» Instructions to follow
Your answer should be the number of lines in the listing that hold the string "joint", with no other words.
########################################
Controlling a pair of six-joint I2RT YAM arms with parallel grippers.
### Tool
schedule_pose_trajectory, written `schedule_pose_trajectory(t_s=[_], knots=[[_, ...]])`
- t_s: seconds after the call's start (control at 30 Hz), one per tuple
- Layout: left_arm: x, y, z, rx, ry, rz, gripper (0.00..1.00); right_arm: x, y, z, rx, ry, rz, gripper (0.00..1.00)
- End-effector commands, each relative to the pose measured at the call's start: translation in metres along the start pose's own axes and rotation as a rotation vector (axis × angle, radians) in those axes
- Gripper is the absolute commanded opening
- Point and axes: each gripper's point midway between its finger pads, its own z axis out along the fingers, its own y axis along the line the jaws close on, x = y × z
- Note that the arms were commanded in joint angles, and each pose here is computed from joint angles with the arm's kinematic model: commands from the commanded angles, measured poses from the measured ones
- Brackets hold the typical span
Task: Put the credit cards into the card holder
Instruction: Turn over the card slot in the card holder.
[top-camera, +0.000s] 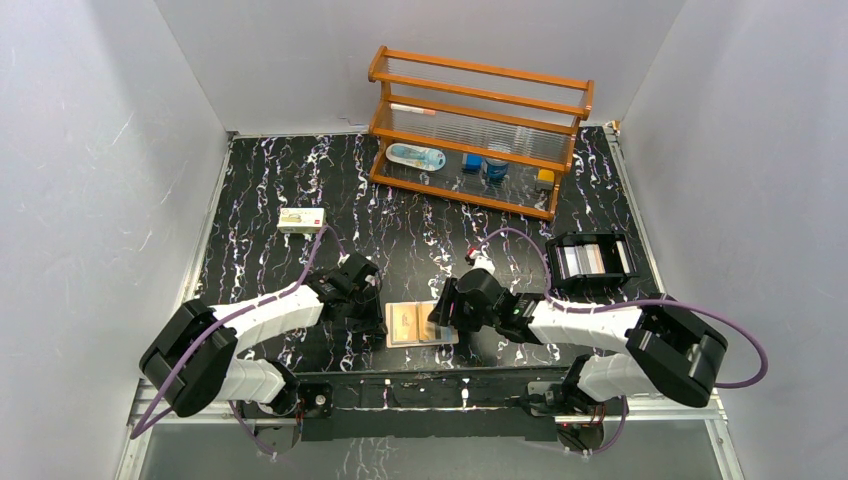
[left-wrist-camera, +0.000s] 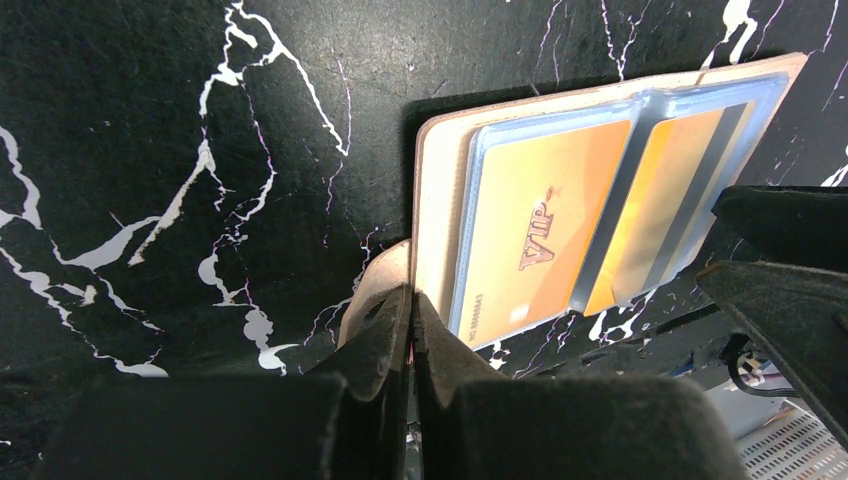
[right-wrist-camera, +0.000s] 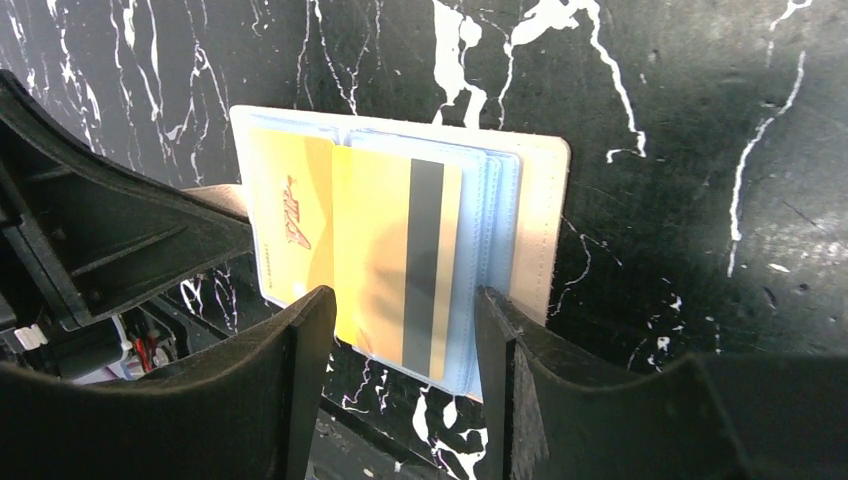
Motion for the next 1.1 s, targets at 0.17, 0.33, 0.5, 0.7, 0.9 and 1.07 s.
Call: schedule_pose_trajectory(t_s=[0.17,0.33,0.5,0.7,0.9,1.07], knots=[[0.006,0.0,-0.003,0.012,0.021,-0.003,0.0,-0.01,0.049,-0.003,-0.183,-0.001,-0.033,0.61],[0.007,0.001,-0.002,0.013,0.023,-0.007,0.0,-0.007,0.056,-0.003,-0.219,0.013,-0.036,0.61],[0.008,0.001,-0.002,0.013,0.023,-0.01,0.0,-0.004,0.066,-0.004,-0.292,0.019,-0.026,0.61],[0.009,0.002,-0.001,0.012,0.025,-0.01,0.0,-0.006,0.082,-0.008,-0.391,0.01,-0.002,0.61],[0.009,0.001,-0.002,0.018,0.027,-0.006,0.0,-0.003,0.089,-0.007,-0.431,0.026,0.004,0.62],[0.009,0.0,-0.002,0.023,0.03,0.003,0.0,-0.003,0.093,-0.006,-0.443,0.03,0.001,0.62]])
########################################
» Result
2